L’article 23 de la Charte canadienne des droits et libertés garantit le droit à l’instruction dans la langue de la minorité linguistique officielle d’une province ou d’un territoire (anglais au Québec et français ailleurs au Canada).

Ce colloque multidisciplinaire, organisé par le Réseau de recherche sur les communautés québécoises d’expression anglaise (QUESCREN), analysera le secteur de l’éducation en langue anglaise au Québec dans le contexte du climat sociopolitique actuel de la province et des litiges en cours en vertu de l’article 23. Il explorera leurs incidences potentielles sur la vitalité de la minorité anglophone du Québec et des francophones à travers le pays, et cherchera à établir un dialogue à partir de multiples perspectives pour favoriser la compréhension mutuelle.

Des litiges en cours remettent en question la capacité des acteurs du réseau anglophone à :
• recruter des employés portant des signes religieux (loi 21);
• gouverner par l’intermédiaire des commissions scolaires (loi 40);
• utiliser l’anglais dans les communications avec le gouvernement (loi 96);
• proposer des frais de scolarité similaires à ceux des universités francophones pour les étudiants hors Québec.


Tous ces litiges invoquent l’article 23 de la Charte canadienne des droits et libertés, qui garantit l’accès à l’école dans la langue officielle de la minorité provinciale.

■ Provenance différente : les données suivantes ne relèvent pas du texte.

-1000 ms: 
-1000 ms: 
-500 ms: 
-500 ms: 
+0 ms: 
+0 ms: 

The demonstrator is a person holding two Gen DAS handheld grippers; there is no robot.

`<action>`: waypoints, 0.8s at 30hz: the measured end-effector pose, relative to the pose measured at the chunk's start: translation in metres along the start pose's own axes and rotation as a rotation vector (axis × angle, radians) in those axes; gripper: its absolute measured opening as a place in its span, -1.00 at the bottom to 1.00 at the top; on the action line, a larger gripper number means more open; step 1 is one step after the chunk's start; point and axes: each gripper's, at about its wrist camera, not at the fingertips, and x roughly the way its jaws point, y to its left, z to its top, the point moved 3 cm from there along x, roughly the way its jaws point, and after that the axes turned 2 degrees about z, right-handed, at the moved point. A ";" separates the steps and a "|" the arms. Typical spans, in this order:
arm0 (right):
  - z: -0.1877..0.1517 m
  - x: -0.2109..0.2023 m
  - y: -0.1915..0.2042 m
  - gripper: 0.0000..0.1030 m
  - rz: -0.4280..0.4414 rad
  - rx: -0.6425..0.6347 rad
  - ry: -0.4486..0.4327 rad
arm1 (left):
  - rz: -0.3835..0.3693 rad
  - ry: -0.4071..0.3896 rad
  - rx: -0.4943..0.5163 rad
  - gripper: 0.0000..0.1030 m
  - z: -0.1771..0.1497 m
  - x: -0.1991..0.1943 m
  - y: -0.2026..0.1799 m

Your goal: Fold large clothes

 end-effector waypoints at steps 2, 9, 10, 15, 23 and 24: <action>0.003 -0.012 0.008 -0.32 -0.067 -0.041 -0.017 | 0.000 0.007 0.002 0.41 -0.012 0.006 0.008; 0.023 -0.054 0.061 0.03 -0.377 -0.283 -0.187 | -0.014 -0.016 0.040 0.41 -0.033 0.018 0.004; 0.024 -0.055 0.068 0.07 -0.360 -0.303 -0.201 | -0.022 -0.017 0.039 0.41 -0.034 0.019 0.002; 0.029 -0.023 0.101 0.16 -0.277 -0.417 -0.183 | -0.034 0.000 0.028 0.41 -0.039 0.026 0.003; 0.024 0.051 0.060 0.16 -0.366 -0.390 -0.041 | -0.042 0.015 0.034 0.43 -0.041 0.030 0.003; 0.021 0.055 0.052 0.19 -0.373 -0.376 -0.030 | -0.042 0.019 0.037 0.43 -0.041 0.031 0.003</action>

Les défenseurs des intérêts anglophones utilisent l’article 23 pour souligner l’importance de leur autonomie face à un État québécois centralisateur.

Les tribunaux provinciaux ont parfois soutenu cette perspective. Par exemple, la Cour supérieure du Québec a initialement confirmé le droit des anglophones de contourner la loi 21, mais cela été annulé en appel.


À l’échelle fédérale, la Cour suprême du Canada maintient que l’article 23 doit être interprété largement pour renforcer l’autonomie de la minorité, sans être limité par des considérations économiques. De plus, l’article est hors de portée de la clause dérogatoire (art. 33).

Les critiques de cette interprétation estiment qu’elle néglige le pouvoir d’un gouvernement élu à majorité d’imposer des lois, et qu’une interprétation trop large pourrait fragiliser le statut de la langue française au Québec.